» TO DO:
Look for the line with "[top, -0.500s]" in the data below, then reproduce word for word that line and every line after it. Leave out all pictures and add nothing.

** COLLECTED DATA follows **

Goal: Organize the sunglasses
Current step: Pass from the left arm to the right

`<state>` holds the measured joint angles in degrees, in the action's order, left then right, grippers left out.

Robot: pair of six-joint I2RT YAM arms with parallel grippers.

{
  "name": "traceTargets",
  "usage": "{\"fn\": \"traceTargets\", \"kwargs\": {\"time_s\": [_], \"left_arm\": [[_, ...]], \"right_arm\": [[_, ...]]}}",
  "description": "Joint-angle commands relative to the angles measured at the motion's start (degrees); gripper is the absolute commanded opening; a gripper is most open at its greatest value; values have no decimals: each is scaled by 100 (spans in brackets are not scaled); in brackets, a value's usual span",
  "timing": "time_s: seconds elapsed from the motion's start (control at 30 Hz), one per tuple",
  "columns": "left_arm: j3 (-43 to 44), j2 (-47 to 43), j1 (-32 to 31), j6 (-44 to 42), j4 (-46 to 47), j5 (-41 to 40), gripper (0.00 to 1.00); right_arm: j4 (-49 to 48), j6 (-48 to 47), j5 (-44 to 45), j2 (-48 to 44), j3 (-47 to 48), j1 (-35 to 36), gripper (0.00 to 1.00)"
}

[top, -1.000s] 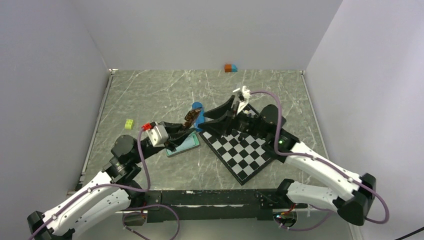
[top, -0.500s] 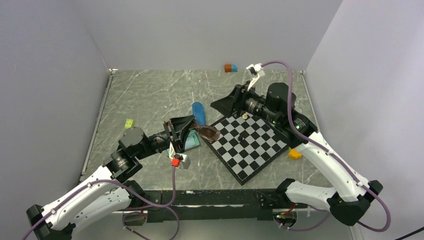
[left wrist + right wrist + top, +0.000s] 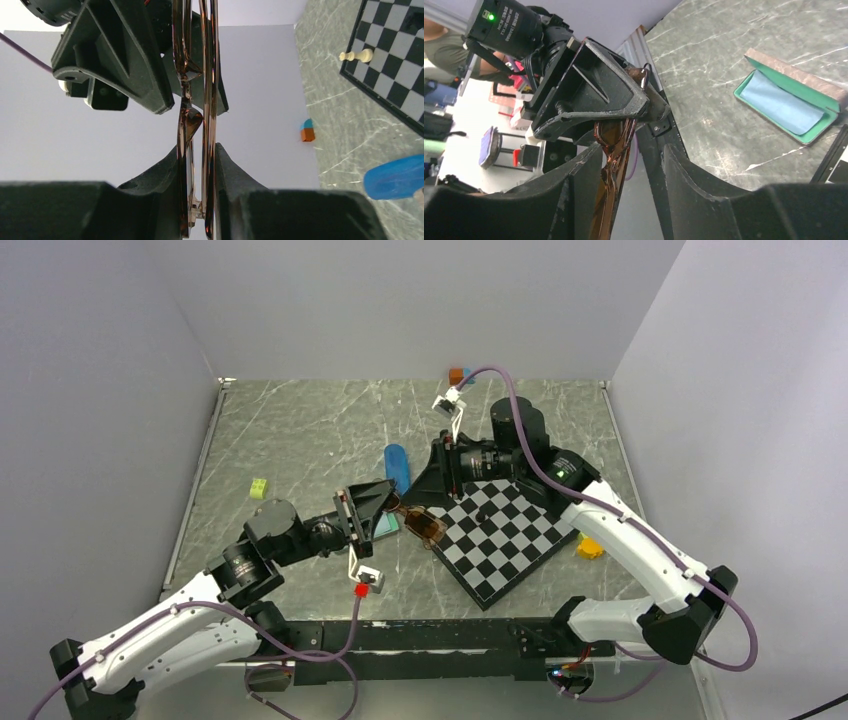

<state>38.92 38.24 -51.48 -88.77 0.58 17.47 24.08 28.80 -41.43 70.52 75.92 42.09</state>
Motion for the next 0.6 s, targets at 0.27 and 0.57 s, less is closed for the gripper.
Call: {"fn": "traceTargets", "kwargs": {"time_s": [0.27, 0.57], "left_arm": [[-322, -5, -199, -686, 1136, -210, 0], [-519, -21, -244, -731, 1722, -321, 17]], "right_arm": [[71, -331, -696, 232, 166, 150, 39], [-103, -323, -884, 124, 98, 168, 2]]}}
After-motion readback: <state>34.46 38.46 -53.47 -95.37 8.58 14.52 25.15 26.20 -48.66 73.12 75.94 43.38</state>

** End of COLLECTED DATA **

» SOLUTION:
[top, -0.500s] 
[left wrist + right wrist + top, +0.000s] 

<state>38.92 38.24 -51.48 -88.77 0.58 17.47 24.08 28.80 -41.43 70.52 75.92 42.09</state>
Motion for the next 0.6 s, targets at 0.27 and 0.57 s, less is closed for the gripper.
Call: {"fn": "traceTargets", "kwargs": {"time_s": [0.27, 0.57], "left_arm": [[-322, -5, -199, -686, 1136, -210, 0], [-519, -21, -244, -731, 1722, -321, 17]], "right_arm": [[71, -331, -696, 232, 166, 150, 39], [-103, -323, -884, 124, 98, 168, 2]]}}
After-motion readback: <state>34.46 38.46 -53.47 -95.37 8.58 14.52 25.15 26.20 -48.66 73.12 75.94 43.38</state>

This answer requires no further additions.